Comments on Learning Spam With SpamAssassin And All Of Your ISPConfig Clients [ISPConfig 3]
Learning Spam With SpamAssassin And All Of Your ISPConfig Clients [ISPConfig 3] This is a quick way of learning spam from all of your ISPConfig clients by running a quick and simple command. Please note that this is for ISPConfig 3, not 2.
16 Comment(s)
Comments
What happens after running the sa-learn command from the command line? Does SpamAssassin continue monitoring the folders into the future? Rather, does the command have to be kicked off periodically to continue learning? If the answer is the later, this would likely be included in a cron job correct?
you need to put it into a cronjob to let it automatically process the spam/ham
How should we setup this cronjob?
The cron job already exists, at least if you followed the steps in the Perfect Server how to forge series, at /usr/sbin/amavisd-new-cronjob.

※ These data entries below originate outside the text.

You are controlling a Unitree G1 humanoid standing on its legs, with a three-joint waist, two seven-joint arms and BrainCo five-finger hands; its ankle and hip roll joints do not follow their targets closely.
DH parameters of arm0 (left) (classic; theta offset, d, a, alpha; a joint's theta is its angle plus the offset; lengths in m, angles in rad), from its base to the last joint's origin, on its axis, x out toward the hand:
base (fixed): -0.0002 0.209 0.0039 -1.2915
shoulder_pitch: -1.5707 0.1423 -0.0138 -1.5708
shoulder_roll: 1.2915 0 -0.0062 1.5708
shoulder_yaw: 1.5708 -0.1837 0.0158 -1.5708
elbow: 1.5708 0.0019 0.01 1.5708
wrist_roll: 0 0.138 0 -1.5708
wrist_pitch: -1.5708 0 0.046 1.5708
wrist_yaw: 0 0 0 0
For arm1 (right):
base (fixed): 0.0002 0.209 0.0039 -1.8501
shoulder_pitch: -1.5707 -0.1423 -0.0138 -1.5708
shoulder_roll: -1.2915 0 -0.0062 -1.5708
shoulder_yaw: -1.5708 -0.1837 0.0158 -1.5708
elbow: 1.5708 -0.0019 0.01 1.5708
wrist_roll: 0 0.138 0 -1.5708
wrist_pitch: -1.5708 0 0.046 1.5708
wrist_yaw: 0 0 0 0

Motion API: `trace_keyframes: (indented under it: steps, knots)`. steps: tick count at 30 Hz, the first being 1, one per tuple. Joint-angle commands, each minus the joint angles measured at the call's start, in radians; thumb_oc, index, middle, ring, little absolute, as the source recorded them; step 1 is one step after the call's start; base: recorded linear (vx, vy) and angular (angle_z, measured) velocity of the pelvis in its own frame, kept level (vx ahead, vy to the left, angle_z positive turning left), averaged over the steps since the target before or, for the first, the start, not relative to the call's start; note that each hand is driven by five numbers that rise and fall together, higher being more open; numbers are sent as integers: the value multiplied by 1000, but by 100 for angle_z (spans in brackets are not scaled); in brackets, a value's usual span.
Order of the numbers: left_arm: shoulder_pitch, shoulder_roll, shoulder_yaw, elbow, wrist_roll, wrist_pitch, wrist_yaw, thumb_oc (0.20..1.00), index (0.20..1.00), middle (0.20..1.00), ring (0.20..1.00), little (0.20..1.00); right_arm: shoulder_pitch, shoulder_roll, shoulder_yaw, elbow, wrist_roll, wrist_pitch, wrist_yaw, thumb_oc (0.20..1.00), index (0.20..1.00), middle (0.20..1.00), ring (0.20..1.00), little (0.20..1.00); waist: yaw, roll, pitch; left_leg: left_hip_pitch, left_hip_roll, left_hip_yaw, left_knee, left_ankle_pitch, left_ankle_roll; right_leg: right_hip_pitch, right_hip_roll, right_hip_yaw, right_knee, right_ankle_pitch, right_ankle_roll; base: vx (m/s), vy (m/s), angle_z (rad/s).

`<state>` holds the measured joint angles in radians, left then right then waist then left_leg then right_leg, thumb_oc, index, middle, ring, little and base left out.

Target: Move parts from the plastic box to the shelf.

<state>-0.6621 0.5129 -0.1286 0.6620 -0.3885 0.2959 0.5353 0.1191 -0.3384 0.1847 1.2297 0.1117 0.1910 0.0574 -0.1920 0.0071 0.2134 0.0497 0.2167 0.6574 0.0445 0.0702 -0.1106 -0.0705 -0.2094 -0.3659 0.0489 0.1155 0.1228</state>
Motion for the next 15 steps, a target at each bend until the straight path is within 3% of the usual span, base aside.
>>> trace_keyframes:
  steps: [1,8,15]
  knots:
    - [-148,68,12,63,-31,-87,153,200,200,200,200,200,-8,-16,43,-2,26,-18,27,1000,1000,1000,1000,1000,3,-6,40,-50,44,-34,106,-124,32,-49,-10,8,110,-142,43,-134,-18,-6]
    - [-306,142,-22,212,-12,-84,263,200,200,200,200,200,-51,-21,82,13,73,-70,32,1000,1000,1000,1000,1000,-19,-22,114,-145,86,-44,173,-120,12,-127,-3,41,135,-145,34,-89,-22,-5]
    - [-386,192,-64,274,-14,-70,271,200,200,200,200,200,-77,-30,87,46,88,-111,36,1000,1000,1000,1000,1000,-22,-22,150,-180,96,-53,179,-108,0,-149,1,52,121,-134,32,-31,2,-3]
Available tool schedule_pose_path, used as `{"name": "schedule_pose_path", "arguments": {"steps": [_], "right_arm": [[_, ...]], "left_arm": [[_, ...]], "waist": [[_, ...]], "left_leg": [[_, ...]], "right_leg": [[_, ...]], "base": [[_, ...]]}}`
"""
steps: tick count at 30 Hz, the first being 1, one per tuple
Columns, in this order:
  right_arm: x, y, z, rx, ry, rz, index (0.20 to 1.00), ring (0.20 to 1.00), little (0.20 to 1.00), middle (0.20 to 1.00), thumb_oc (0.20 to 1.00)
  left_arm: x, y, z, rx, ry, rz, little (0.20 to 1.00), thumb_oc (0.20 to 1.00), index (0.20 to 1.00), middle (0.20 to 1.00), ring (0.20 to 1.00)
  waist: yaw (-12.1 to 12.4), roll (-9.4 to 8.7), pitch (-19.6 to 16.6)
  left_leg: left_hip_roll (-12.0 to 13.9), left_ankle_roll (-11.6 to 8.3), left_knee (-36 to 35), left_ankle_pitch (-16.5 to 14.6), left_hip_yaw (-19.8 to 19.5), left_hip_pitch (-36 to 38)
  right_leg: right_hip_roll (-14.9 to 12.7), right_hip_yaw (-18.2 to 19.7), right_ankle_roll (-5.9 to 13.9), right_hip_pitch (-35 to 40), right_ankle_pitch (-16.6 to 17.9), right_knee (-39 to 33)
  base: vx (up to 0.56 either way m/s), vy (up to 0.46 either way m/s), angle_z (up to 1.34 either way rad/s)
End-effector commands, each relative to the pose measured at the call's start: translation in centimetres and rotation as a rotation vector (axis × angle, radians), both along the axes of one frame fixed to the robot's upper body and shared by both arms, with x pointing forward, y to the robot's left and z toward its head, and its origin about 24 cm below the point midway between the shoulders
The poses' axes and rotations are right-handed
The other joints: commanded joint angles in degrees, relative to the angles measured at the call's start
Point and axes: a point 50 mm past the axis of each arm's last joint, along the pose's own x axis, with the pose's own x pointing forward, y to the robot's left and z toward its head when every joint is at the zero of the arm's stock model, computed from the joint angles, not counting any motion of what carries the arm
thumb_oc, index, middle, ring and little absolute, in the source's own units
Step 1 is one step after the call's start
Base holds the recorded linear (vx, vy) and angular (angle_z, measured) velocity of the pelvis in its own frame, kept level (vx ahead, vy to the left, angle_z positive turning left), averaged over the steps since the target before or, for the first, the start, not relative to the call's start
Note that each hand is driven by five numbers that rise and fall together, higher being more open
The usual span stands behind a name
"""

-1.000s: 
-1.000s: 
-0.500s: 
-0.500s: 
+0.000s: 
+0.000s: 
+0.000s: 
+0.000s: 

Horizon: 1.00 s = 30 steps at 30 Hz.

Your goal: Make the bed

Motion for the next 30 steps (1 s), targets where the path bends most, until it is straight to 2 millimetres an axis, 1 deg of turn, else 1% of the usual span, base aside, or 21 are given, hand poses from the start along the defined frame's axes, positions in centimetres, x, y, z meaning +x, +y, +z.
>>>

Its only for small mailservers.
If you've a large mailserver sa-learn say its a too long command, bye..
admins
Simply remove the final * from all commands. If you use maildir, it is sufficient to give the directory name and sa_learn will investigate all mails in the directory.
Thank for this short guide, I have translated in Germany. Here you can see
http://www.howtoforge.de/uncategorized/ispconfig-3-clients-lernen-spam-mit-spamassassin/
. Best ThanksPlaNet Fox
Hy,
you have missing in /bin/sa_learn the Maildir so script change to:
#!/bin/bash
/usr/bin/sa-learn --spam /var/vmail/*/*/*/.Junk/*/*
/usr/bin/sa-learn --ham /var/vmail/*/*/*/cur/*
Thank you for your work!
Is it bad to run this script if a lot of the emails in the spam folder is already marked as spam by spamassasin (***SPAM*** in the title) ? Or doesn't it matter?
For the learned bayes tokens to actually be used while amavis calls spamassassin, the following line has to go in /etc/spamassassin/local.cf:
bayes_path /var/lib/amavis/.spamassassin/bayes
By default, the learned tokens go to ~/.spamassassin/ of the user under which sa-learn is run where it will never be read (since virtual mailboxes are used). Instead, all tokens have to go under the home directory of the amavis user which is /var/lib/amavis.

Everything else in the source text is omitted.